The nominating and corporate governance committee evaluates each individual in the context of the board of directors as a whole, with the objective of recommending a group that can best perpetuate the success of our business and represent stockholder interests through the exercise of sound judgment using its diversity of experience. The nominating and corporate governance committee evaluates each incumbent director to determine whether he or she should be nominated to stand for re-election, based on the types of criteria outlined above as well as the director’s overall service to us during his or her term and any relationships and transactions that might impair such director’s independence.

In 2011, the nominating and corporate governance committee paid a fee to a third party to assist in the process of identifying or evaluating potential director candidates.
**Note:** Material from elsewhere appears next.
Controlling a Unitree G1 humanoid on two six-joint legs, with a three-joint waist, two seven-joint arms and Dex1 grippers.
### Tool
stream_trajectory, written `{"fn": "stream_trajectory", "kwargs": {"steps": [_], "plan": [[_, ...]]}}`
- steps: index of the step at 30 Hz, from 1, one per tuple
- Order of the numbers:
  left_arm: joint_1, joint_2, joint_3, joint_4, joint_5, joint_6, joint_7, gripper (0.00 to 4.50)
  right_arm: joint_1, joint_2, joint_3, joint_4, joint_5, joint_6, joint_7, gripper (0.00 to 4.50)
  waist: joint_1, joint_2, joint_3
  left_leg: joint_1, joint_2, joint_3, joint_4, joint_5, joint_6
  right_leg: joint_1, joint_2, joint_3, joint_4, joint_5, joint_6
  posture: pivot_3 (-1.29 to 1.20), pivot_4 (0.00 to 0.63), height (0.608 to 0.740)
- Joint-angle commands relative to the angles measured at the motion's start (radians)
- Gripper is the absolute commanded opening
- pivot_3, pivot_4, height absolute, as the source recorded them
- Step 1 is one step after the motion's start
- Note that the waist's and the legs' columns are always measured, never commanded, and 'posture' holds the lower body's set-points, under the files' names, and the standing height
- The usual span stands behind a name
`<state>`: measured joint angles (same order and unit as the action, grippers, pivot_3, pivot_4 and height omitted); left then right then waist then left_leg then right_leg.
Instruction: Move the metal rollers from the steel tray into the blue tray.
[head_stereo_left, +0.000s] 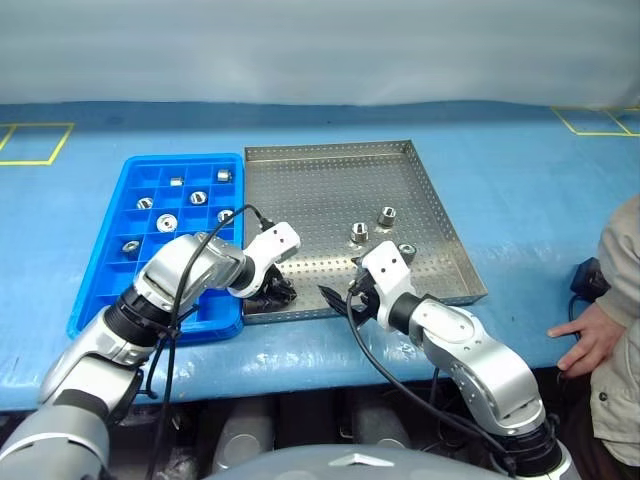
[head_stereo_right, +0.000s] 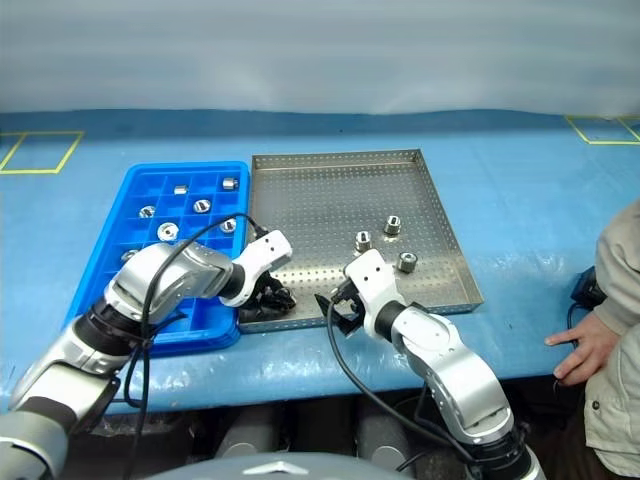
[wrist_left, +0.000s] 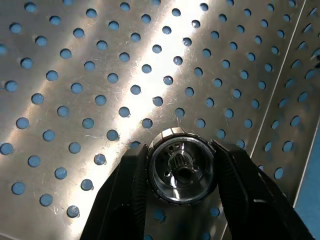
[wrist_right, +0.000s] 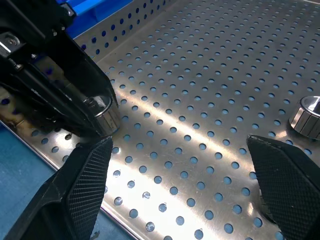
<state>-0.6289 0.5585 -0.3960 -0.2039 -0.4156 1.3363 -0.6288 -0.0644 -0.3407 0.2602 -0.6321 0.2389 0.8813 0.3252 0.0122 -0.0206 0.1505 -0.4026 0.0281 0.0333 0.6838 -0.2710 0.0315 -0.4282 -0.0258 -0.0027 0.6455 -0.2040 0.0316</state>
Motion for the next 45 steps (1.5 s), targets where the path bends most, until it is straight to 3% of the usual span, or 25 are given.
{"fn": "stream_trajectory", "kwargs": {"steps": [1, 4, 7, 12, 19, 31, 39, 45], "plan": [[0.052, -0.120, 0.296, -0.055, -0.023, -0.007, 0.123, 1.68, -0.020, 0.011, -0.007, -0.018, -0.006, -0.026, -0.010, 4.50, 0.000, 0.000, 0.000, 0.000, 0.000, 0.000, 0.000, 0.000, 0.000, 0.000, 0.000, 0.000, 0.000, 0.000, 0.000, 0.03, 0.150, 0.740], [0.128, -0.274, 0.535, -0.162, -0.023, -0.083, 0.272, 1.68, -0.033, 0.022, 0.000, -0.012, -0.011, -0.041, -0.012, 4.50, 0.000, 0.000, 0.000, -0.001, 0.000, 0.000, 0.000, 0.000, 0.000, 0.000, 0.000, 0.000, 0.000, 0.002, 0.003, 0.05, 0.150, 0.740], [0.230, -0.349, 0.626, -0.308, 0.029, -0.213, 0.393, 1.68, -0.049, 0.036, 0.014, -0.003, -0.013, -0.060, -0.007, 4.50, 0.000, 0.000, 0.000, 0.000, 0.000, 0.000, 0.000, 0.000, 0.000, 0.000, -0.001, 0.000, 0.000, 0.005, 0.000, 0.08, 0.150, 0.740], [0.445, -0.404, 0.665, -0.500, 0.129, -0.433, 0.523, 1.68, -0.092, 0.033, 0.054, 0.030, -0.007, -0.083, 0.042, 4.50, 0.015, 0.000, 0.000, 0.001, 0.000, -0.001, -0.001, 0.000, 0.000, 0.001, -0.001, 0.000, 0.000, 0.005, -0.001, 0.15, 0.150, 0.740], [0.680, -0.423, 0.631, -0.571, 0.304, -0.578, 0.666, 1.68, -0.137, 0.031, 0.089, 0.075, 0.006, -0.093, 0.099, 4.50, 0.049, -0.001, 0.000, 0.001, -0.001, -0.001, 0.000, 0.000, 0.000, 0.002, -0.002, -0.001, -0.001, 0.003, -0.003, 0.23, 0.150, 0.740], [0.736, -0.450, 0.650, -0.444, 0.327, -0.607, 0.692, 1.68, -0.143, 0.035, 0.096, 0.084, 0.004, -0.088, 0.120, 4.50, 0.074, -0.001, 0.000, 0.001, -0.001, -0.001, 0.000, 0.001, 0.001, 0.002, -0.002, -0.001, -0.001, 0.001, 0.000, 0.22, 0.150, 0.740], [0.684, -0.429, 0.632, -0.422, 0.310, -0.631, 0.654, 4.36, -0.098, 0.044, 0.059, 0.041, 0.003, -0.063, 0.066, 4.50, 0.066, -0.001, 0.000, 0.000, 0.000, -0.001, 0.000, 0.001, 0.001, 0.001, -0.003, -0.001, -0.001, 0.001, 0.000, 0.16, 0.150, 0.740], [0.643, -0.390, 0.538, -0.460, 0.206, -0.690, 0.477, 4.44, -0.129, 0.136, -0.059, 0.106, -0.087, -0.027, -0.147, 4.50, 0.054, -0.001, 0.000, 0.000, 0.000, 0.000, 0.000, 0.001, 0.001, 0.001, -0.003, -0.001, -0.001, 0.001, 0.000, 0.12, 0.150, 0.740]]}}
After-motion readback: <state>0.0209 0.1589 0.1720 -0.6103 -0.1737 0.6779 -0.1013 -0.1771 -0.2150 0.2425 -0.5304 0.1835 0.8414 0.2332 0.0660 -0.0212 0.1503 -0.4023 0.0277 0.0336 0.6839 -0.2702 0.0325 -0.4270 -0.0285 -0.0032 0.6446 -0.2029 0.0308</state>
In the future, we may pay a fee to a third party to identify or evaluate potential director candidates if the need arises.

Our by-laws provide that nominations for the election of directors at our annual meeting may be made by our board of directors or any stockholder entitled to vote for the election of directors generally who complies with the procedures set forth in the by-laws and who is a stockholder of record at the time notice is delivered to us. Any stockholder entitled to vote in the election of directors generally may nominate a person for election to the board of directors at our annual meeting only if timely notice of such stockholder’s intent to make such nomination has been given in writing to our Secretary at our offices at Two North Riverside Plaza, Suite 1250, Chicago, Illinois 60606.

 

9


Any recommendations received from stockholders will be evaluated by the nominating and corporate governance committee in the same manner that potential director nominees suggested by board members, management or other parties are evaluated.
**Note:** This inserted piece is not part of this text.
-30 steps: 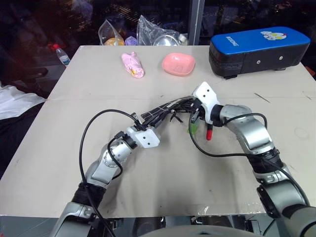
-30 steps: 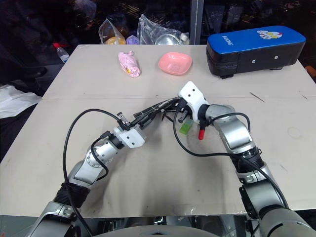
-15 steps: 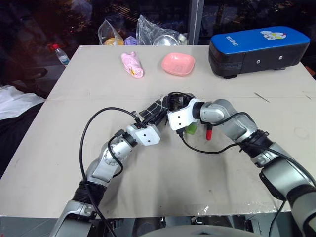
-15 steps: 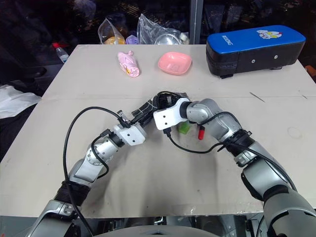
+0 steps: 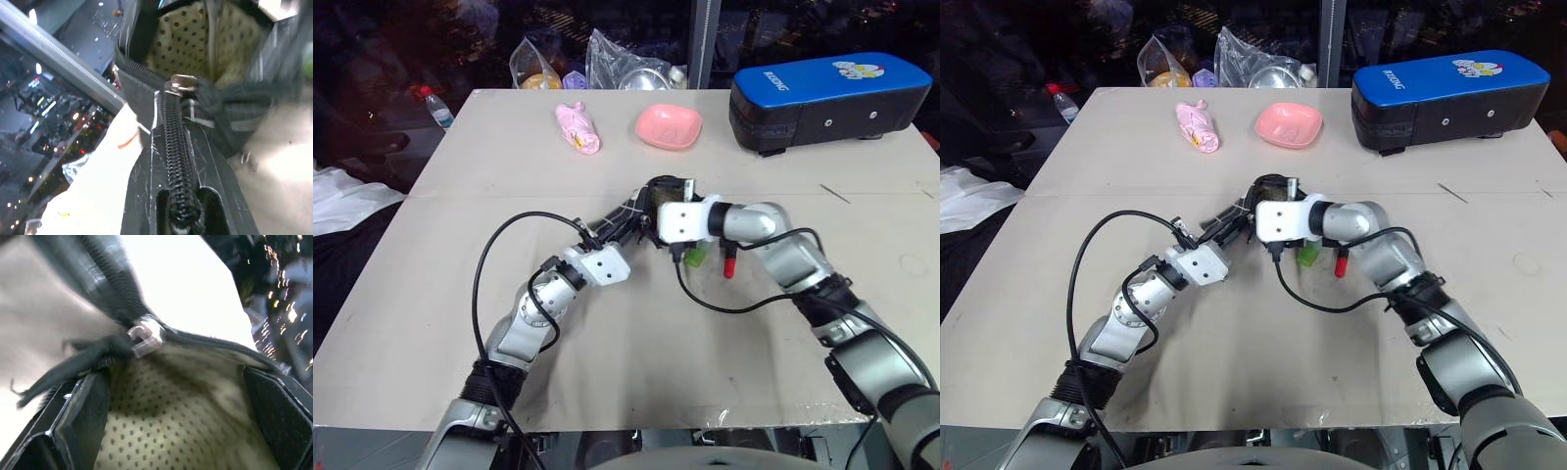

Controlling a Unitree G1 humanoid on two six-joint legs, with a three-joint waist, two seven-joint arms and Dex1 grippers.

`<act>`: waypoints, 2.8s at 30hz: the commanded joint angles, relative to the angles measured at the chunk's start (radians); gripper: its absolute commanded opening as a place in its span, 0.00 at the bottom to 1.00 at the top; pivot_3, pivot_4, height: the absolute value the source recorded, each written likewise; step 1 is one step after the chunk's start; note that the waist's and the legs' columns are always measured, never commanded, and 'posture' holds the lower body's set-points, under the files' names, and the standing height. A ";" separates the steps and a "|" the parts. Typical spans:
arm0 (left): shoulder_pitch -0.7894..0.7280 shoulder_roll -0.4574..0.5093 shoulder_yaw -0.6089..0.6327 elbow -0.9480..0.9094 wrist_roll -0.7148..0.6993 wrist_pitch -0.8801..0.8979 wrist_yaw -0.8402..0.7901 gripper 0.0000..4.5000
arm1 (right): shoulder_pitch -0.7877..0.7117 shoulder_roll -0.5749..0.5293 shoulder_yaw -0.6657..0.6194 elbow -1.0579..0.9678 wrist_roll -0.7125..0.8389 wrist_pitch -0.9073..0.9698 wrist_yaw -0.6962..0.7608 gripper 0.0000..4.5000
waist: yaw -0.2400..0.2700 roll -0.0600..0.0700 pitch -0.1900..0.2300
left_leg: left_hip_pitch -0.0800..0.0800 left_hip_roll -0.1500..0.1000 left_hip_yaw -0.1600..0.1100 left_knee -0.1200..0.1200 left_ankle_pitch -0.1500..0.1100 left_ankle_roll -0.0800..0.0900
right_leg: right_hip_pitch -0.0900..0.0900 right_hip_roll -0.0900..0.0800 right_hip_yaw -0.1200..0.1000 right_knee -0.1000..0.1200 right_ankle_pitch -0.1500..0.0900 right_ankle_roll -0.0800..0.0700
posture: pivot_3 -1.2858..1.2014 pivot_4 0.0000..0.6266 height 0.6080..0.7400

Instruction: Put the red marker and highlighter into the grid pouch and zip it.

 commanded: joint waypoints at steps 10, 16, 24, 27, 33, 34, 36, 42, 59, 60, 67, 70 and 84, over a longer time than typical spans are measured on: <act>0.017 -0.017 0.027 -0.063 -0.028 0.026 0.004 0.00 | 0.334 -0.057 -0.339 -0.428 0.269 0.645 -0.163 0.97 | 0.001 0.000 0.000 | 0.000 -0.001 -0.006 0.000 0.000 0.000 | 0.001 0.000 0.000 0.000 0.000 0.000 | 0.52 0.24 0.83; 0.015 -0.021 0.027 -0.063 -0.031 0.033 0.002 0.00 | 0.473 0.067 -0.327 -0.539 0.267 0.847 -0.352 0.97 | -0.002 0.000 0.000 | 0.001 -0.001 -0.008 -0.001 0.000 0.000 | 0.000 0.001 0.000 0.001 0.000 0.000 | 0.52 0.24 0.83; 0.015 -0.029 0.022 -0.064 -0.026 0.035 -0.001 0.00 | 0.529 0.264 -0.318 -0.560 0.246 0.988 -0.566 0.92 | -0.002 -0.001 0.000 | 0.001 -0.001 -0.008 -0.001 0.000 0.000 | 0.001 0.001 0.000 0.001 0.000 0.000 | 0.52 0.24 0.83; 0.017 -0.030 0.023 -0.067 -0.024 0.036 -0.002 0.00 | 0.541 0.268 -0.294 -0.551 0.217 0.983 -0.620 0.69 | 0.000 -0.001 -0.001 | 0.000 -0.001 -0.008 -0.001 0.000 0.000 | 0.001 0.000 0.000 0.000 0.000 0.000 | 0.52 0.24 0.83; 0.018 -0.032 0.022 -0.065 -0.023 0.036 -0.002 0.00 | 0.507 0.277 -0.316 -0.516 0.160 0.924 -0.731 0.07 | -0.001 -0.001 -0.001 | 0.001 -0.001 -0.009 -0.001 0.000 0.000 | 0.001 0.000 0.000 0.001 0.000 0.000 | 0.52 0.24 0.83; 0.018 -0.032 0.022 -0.064 -0.022 0.036 -0.001 0.00 | 0.499 0.271 -0.324 -0.508 0.156 0.911 -0.740 0.07 | 0.000 -0.001 -0.001 | 0.001 -0.002 -0.009 -0.001 0.000 0.000 | 0.001 0.000 0.000 0.000 0.000 0.000 | 0.52 0.24 0.83; 0.017 -0.035 0.020 -0.065 -0.021 0.036 0.000 0.00 | 0.479 0.255 -0.347 -0.495 0.153 0.892 -0.748 0.07 | 0.000 -0.001 -0.001 | 0.000 -0.002 -0.009 -0.001 0.000 0.000 | 0.001 0.000 0.000 0.000 0.000 0.000 | 0.52 0.24 0.83; 0.014 -0.043 0.015 -0.062 -0.017 0.036 0.002 0.00 | 0.402 0.088 -0.336 -0.444 0.149 0.692 -0.613 0.07 | -0.004 0.000 0.000 | 0.000 -0.002 -0.009 -0.001 0.000 0.000 | 0.001 0.000 0.000 0.000 0.000 0.000 | 0.52 0.24 0.83; -0.001 -0.039 -0.001 -0.059 -0.008 0.009 -0.014 0.00 | 0.022 -0.366 0.008 -0.015 -0.099 -0.313 -0.008 0.07 | -0.003 -0.002 0.002 | 0.002 -0.001 -0.006 -0.001 0.000 0.000 | 0.002 0.001 0.001 -0.003 0.000 0.000 | 0.52 0.24 0.83; 0.000 -0.034 -0.005 -0.063 -0.006 0.007 -0.017 0.00 | -0.009 -0.358 0.022 0.017 -0.121 -0.349 -0.008 0.07 | -0.003 -0.002 0.002 | 0.002 -0.001 -0.006 0.000 0.000 0.000 | 0.002 0.001 0.001 -0.003 0.000 0.000 | 0.52 0.24 0.83; -0.021 -0.008 -0.021 -0.071 0.003 -0.009 -0.036 0.00 | -0.167 -0.303 0.092 0.205 -0.240 -0.550 -0.016 0.07 | 0.000 -0.001 0.002 | 0.002 -0.001 0.000 0.000 0.000 0.000 | 0.002 0.001 0.001 -0.003 0.000 0.000 | 0.52 0.24 0.83; -0.034 0.001 -0.027 -0.070 0.003 -0.020 -0.046 0.00 | -0.214 -0.275 0.117 0.274 -0.279 -0.618 -0.027 0.07 | -0.001 -0.001 0.002 | 0.002 0.000 0.001 0.000 0.000 0.000 | 0.002 0.001 0.001 -0.003 0.000 0.000 | 0.52 0.24 0.83; -0.045 -0.016 0.002 -0.063 -0.021 0.011 -0.039 0.00 | -0.309 -0.127 0.100 0.452 -0.254 -0.707 -0.058 0.70 | 0.001 -0.001 0.003 | 0.002 0.000 0.006 0.001 0.000 0.000 | -0.002 0.000 0.005 0.002 0.000 0.000 | 0.52 0.24 0.83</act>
To be timely, a stockholder’s notice shall be delivered to or mailed and received at the principal executive offices of the Company not less than 90 nor more than 120 days prior to the first anniversary of the previous year’s annual meeting; provided, however, that in the event less than 30 days’ notice or prior public disclosure of the date of the meeting is given or made to stockholders, notice by the stockholder to be timely must be so received not later than the close of business on the 10th day following the day on which such notice of the date of the meeting was mailed or such public disclosure was made.

Communications with Directors

Stockholders and third parties may communicate directly with our independent directors by writing to our independent directors at:

FreightCar America, Inc.

Two North Riverside Plaza, Suite 1250

Chicago, Illinois 60606

Attention: Chairman of the Board of Directors

Communications are distributed to the independent directors, or to any individual directors, as appropriate, depending on the facts and circumstances outlined in the communication. In that regard, the board of directors has requested that certain items that are unrelated to the duties and responsibilities of the board of directors be excluded from communications to the board of directors, such as product complaints, product inquiries, new product suggestions, résumés and other forms of job inquiries, surveys and business solicitations or advertisements.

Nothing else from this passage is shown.